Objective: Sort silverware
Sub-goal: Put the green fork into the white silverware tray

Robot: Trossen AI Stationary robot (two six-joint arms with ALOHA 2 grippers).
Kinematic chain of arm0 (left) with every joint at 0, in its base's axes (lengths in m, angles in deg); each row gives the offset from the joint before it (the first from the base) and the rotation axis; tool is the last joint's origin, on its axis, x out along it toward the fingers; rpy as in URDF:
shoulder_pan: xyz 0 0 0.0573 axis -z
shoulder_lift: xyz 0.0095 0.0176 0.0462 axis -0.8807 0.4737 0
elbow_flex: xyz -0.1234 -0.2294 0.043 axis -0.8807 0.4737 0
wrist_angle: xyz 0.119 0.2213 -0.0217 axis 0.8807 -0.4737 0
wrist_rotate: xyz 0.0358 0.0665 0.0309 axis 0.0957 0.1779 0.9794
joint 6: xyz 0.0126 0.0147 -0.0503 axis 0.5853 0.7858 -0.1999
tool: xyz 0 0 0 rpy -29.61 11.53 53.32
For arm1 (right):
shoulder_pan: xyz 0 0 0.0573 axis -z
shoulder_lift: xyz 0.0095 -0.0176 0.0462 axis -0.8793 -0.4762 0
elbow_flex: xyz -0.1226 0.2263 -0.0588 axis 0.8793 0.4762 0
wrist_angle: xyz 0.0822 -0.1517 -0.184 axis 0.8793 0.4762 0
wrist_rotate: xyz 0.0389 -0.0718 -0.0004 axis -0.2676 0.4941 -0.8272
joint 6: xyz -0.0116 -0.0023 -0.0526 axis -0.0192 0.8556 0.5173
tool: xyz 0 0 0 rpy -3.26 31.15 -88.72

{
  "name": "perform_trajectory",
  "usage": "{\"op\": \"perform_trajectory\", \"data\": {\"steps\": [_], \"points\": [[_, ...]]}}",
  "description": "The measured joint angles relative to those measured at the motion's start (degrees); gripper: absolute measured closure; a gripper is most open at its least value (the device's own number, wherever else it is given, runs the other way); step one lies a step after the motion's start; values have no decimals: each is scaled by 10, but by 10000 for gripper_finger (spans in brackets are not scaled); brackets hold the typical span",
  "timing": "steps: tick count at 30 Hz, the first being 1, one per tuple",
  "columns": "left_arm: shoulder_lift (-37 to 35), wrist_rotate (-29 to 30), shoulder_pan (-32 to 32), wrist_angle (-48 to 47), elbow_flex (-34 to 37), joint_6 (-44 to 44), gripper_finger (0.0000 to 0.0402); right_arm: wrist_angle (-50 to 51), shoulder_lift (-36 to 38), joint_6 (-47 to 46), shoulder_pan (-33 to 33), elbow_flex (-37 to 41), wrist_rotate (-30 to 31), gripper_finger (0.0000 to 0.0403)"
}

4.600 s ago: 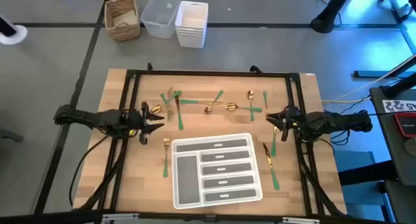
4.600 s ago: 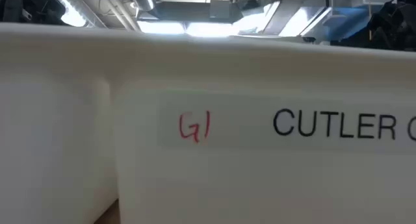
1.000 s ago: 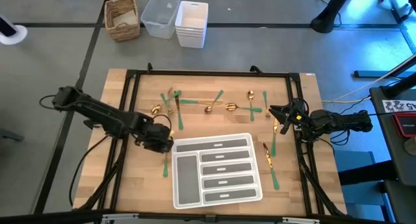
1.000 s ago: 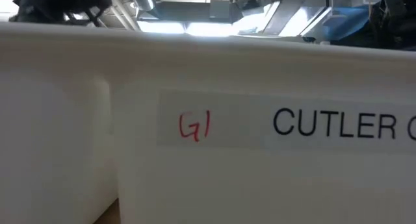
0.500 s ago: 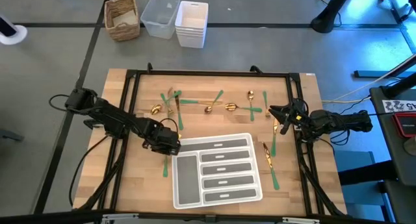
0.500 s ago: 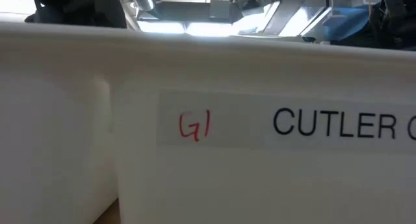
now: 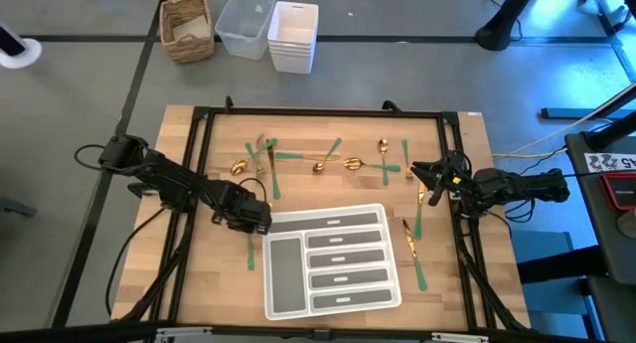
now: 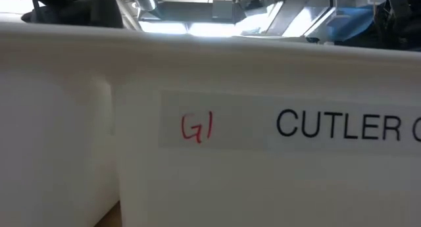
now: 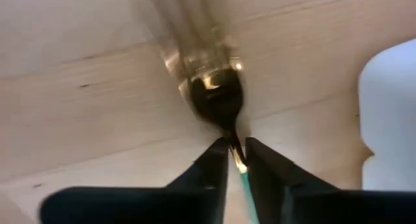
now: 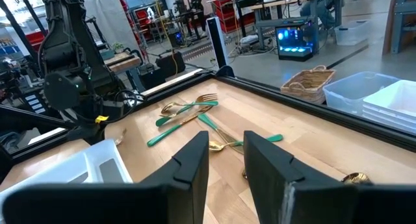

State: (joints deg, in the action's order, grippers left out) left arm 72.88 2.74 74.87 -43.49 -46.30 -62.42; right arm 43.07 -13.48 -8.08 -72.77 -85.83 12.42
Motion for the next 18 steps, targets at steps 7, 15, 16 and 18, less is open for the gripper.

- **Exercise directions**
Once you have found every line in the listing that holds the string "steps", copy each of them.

- **Solution to the problem**
  "usage": "{\"op\": \"perform_trajectory\", \"data\": {\"steps\": [_], \"points\": [[_, ...]]}}",
  "timing": "steps: tick count at 30 Hz, the first being 1, one per tuple",
Motion for the next 18 steps, targets at steps 7, 15, 16 and 18, less is open for the gripper.

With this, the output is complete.